-- Data shown follows --
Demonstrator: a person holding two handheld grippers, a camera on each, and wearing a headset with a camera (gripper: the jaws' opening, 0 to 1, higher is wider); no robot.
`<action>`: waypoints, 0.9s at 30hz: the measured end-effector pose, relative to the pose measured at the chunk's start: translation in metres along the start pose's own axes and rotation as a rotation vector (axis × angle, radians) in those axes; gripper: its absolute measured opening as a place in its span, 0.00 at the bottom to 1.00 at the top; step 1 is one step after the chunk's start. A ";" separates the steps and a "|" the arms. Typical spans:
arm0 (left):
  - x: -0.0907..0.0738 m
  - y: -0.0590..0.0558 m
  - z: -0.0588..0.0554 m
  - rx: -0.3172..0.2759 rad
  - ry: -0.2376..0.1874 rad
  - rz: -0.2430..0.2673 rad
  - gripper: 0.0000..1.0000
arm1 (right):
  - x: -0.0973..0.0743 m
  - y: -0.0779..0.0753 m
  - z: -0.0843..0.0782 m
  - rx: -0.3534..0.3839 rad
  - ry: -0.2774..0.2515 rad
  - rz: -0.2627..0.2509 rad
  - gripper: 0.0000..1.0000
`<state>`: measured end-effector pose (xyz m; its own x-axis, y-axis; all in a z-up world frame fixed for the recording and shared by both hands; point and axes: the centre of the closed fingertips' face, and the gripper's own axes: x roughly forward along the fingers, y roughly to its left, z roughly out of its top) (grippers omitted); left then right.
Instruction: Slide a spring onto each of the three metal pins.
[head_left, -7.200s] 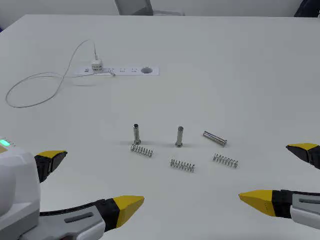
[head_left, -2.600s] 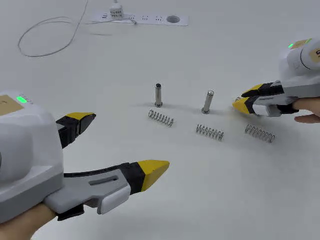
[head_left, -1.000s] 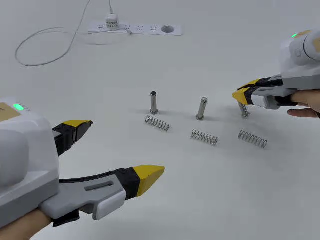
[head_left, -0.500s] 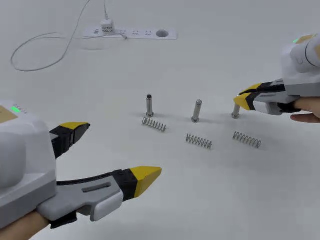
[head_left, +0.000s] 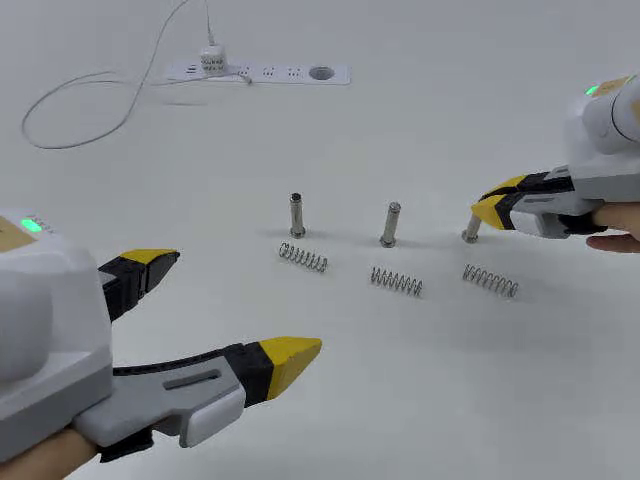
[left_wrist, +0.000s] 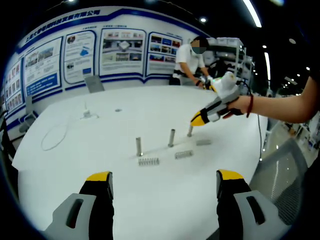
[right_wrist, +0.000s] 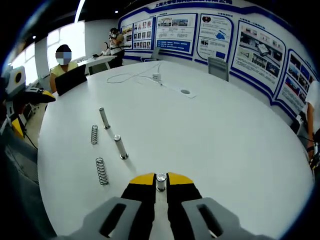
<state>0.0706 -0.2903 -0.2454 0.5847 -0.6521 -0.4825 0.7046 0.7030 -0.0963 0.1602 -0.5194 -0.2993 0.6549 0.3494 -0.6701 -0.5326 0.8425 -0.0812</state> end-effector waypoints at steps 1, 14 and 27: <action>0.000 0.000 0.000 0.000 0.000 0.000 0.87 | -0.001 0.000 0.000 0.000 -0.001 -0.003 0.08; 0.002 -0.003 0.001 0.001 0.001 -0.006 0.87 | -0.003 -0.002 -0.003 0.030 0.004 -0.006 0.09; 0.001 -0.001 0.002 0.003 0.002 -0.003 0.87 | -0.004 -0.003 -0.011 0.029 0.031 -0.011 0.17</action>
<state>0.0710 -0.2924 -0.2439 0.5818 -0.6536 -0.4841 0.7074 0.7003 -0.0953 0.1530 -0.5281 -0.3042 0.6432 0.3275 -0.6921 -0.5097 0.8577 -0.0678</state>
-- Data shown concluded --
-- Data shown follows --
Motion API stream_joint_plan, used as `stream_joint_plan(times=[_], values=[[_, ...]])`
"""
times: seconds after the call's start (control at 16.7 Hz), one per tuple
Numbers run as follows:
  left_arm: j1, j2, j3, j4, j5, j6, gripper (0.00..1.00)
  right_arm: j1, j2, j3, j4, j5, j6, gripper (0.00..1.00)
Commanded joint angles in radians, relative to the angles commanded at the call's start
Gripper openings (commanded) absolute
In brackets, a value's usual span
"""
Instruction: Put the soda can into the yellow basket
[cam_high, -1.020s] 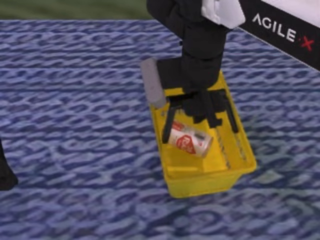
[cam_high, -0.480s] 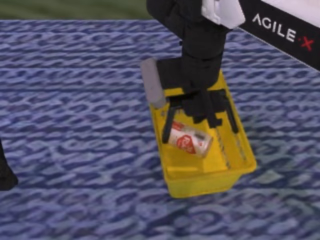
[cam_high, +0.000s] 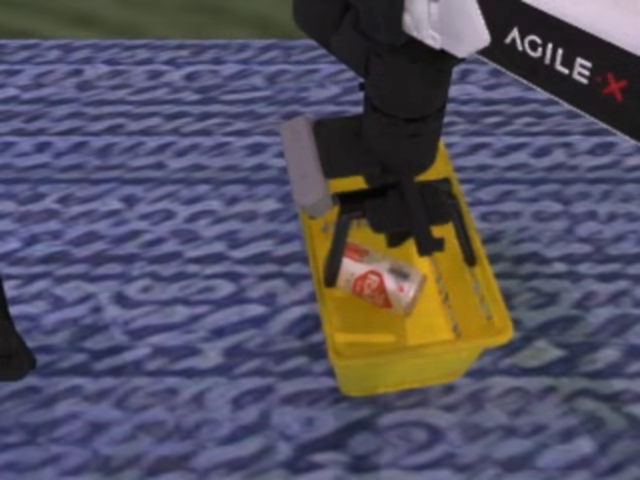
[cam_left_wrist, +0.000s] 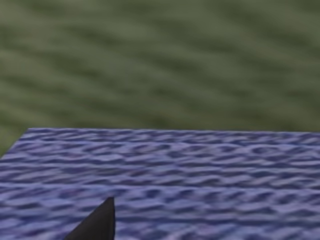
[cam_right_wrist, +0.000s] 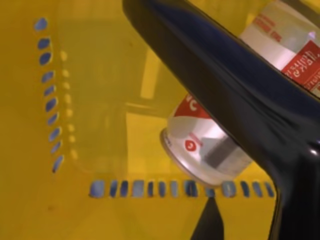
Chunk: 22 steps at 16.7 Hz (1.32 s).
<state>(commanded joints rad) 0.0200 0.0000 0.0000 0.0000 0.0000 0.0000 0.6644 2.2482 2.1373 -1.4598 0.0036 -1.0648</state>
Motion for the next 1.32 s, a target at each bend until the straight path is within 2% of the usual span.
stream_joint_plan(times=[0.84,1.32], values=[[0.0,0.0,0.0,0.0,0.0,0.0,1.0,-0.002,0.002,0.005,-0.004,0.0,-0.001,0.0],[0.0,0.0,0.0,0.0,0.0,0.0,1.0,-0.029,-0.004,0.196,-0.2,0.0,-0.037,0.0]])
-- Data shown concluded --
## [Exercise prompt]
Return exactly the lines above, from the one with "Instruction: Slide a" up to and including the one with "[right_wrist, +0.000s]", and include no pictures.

## [Reply to the exercise]
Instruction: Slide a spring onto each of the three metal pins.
[head_left, -7.200s] 
[head_left, -2.600s] 
[head_left, -1.000s] 
[head_left, -0.500s] 
[head_left, +0.000s] 
[left_wrist, +0.000s] 
[right_wrist, +0.000s] 

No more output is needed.